I was sitting in my office down on Cretin Avenue watching the snow flurries fly when she walked in. She had it going on, you betcha. Legs like a pair of Great Lakes sturgeons, eyes like the deep, dark pools my dad and I used to ice fish in. The kind of dame you'd scarf down a plate of lutefisk for, no questions asked.

"Mr. Desperate? I need your help."

Ja sure ya do, I thought, but all I said was, "Have a seat."

"Thank you." She looked around as she settled herself. "I, um, I never consulted anyone in --your line of work before."

Ha. Never heard that one before. "What can I do for you, Miss...?"

"It's Mrs. Mrs. Sylvia Carlson." She looked puzzled. "Or maybe it's Anderson. I'm not sure. The names all sound alike out here."

'Out here?' I decided to go with her first guess. "I take it you're not from these parts, Mrs. Carlson. Let me guess. East Coast?"

She almost smiled. "You're very shrewd, Mr. Cretin."

"Desperate," I corrected. "Cretin's the address. It's a major St. Paul thorofare," I added loyally.

"Mr. Desperate." She leaned forward. "Something very strange is going on. Last weekend my husband disappeared. He was gone when I woke up. I didn't see him for days. Then on Monday morning he came home, acting like nothing had happened.

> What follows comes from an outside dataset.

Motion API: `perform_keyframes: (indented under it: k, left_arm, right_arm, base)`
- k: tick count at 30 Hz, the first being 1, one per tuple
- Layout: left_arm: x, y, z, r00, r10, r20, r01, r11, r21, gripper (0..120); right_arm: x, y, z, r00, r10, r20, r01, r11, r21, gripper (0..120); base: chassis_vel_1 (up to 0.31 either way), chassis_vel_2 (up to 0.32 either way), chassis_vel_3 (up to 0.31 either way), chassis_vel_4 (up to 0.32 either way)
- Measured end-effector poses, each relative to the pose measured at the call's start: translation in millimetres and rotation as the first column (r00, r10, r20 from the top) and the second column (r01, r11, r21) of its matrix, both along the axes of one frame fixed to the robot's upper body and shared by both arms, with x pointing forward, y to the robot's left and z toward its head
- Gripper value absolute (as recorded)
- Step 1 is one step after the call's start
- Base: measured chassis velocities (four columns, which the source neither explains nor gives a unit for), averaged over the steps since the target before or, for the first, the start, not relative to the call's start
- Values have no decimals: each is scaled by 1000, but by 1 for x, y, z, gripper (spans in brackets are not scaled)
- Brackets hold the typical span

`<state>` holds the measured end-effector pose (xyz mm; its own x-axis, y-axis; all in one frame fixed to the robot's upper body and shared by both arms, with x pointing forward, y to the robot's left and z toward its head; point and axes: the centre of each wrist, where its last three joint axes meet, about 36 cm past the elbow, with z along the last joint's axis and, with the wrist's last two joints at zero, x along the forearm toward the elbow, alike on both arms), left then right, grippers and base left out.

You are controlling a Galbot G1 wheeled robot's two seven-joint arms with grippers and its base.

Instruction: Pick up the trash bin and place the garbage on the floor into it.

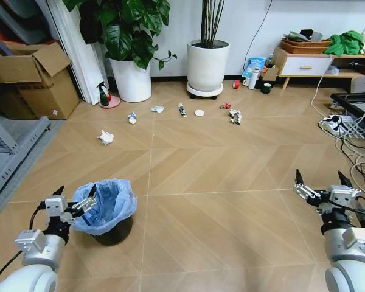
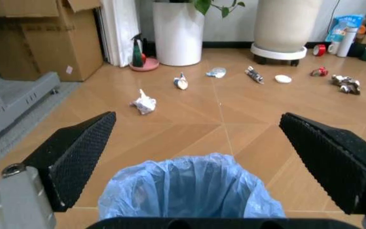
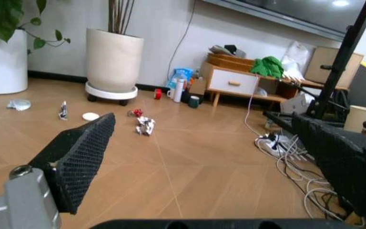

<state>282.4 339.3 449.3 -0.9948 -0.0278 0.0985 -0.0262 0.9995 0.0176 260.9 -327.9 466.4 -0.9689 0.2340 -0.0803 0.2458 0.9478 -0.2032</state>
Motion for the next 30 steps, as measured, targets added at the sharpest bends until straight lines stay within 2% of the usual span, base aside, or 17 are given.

"Pardon me for noticing, but you don't look like the kind of woman who would have trouble hanging on to her man."

"I don't. We're happily married." Another great line, I thought. "But then, well, some women were talking in the coffeeshop, and-- they said the same thing happened to them!"

"This was when, exactly?"

"Two weeks ago." She looked at her hands. She had one of those fancy French manicures. "And then," she said quietly, "it happened again."

"He took off again, huh."

"And not just my husband, Mr. Desperate. Everyone! Every man, anyway. In fact every male over the age of twelve just seemed to vanish! I went to the Costco to pick up a carton aof Vitamin Water and I had to lead it into the car all by myself." She looked pretty put out at that. "I almost broke a nail. It was horrible."

"Look, Mrs. Carlson Anderson--"

"And then Monday the same thing! He just shows up at the breakfast table again! "

"Hold it right there," I broke in. "Let me guess: he ate like a pig?"

"Yes! A pig and a horse combined!"

"Stank to high heaven? If you'd had a barn you would've told him to move into it?"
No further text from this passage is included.